Exercise directions ▸ Locate the line bearing "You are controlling" in the material below, then reproduce it and each following line up to and including the line bearing "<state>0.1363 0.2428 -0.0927".

Data section ▸
------------
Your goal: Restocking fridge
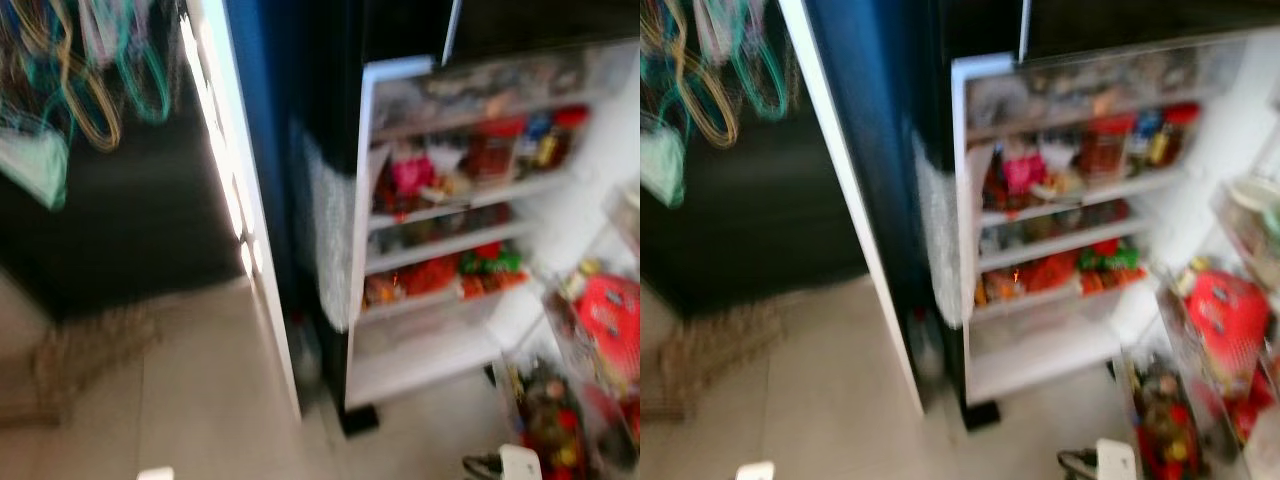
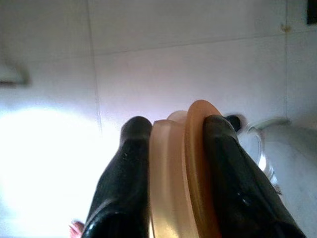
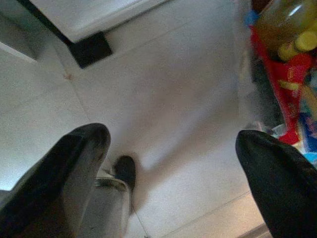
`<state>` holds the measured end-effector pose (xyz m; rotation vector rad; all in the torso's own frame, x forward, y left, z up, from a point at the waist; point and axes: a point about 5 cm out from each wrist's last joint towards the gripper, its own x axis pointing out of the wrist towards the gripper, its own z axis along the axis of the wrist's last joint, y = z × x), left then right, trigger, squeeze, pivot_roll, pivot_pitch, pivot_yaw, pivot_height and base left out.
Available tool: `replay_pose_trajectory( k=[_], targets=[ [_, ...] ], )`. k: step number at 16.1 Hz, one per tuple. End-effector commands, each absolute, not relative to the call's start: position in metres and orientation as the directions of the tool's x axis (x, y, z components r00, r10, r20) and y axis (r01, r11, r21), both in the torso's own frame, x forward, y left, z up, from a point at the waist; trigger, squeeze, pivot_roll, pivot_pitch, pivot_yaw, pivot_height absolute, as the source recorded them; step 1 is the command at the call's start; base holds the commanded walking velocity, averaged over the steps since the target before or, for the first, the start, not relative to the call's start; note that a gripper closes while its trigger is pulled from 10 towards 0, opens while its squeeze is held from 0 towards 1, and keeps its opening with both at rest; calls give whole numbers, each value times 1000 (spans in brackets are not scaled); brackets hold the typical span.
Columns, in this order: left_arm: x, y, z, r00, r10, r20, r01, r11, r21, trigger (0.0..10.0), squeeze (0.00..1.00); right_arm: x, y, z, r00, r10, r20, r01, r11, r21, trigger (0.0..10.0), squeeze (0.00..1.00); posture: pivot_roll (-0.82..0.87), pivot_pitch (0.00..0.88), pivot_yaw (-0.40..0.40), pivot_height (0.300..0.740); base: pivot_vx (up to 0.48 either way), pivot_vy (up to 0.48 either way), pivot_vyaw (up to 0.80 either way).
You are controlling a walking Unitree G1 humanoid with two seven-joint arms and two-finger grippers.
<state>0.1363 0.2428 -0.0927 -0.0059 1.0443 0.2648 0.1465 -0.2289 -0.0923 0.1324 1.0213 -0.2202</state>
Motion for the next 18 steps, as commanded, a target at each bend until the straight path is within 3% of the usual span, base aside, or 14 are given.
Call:
replay_pose_trajectory(
  k=[1,5,10,13,18],
  targets=[
    [134,244,-93,465,214,-859,-227,967,118,10000,0,141,-229,-95,482,-128,-867,242,970,-8,10000,0,20,0,22,740,0,-428,0],
    [134,242,-94,466,213,-859,-227,967,117,10000,0,138,-235,-94,463,-193,-865,264,962,-73,10000,0,20,0,20,740,0,-427,0],
    [146,231,-93,475,205,-856,-227,968,105,10000,0,138,-237,-94,458,-226,-860,273,956,-106,10000,0,22,0,23,740,0,0,0],
    [134,254,-91,466,229,-855,-243,962,125,10000,0,140,-242,-91,468,-296,-832,220,952,-215,10000,0,24,0,24,740,0,0,0],
    [134,261,-88,474,231,-850,-248,961,123,10000,0,141,-245,-90,464,-369,-805,205,929,-308,10000,0,22,0,28,740,0,0,0]
  ],
)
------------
Written reply ▸
You are controlling a walking Unitree G1 humanoid with two seven-joint arms and two-finger grippers.
<state>0.1363 0.2428 -0.0927 -0.0059 1.0443 0.2648 0.1465 -0.2289 -0.0923 0.1324 1.0213 -0.2202</state>

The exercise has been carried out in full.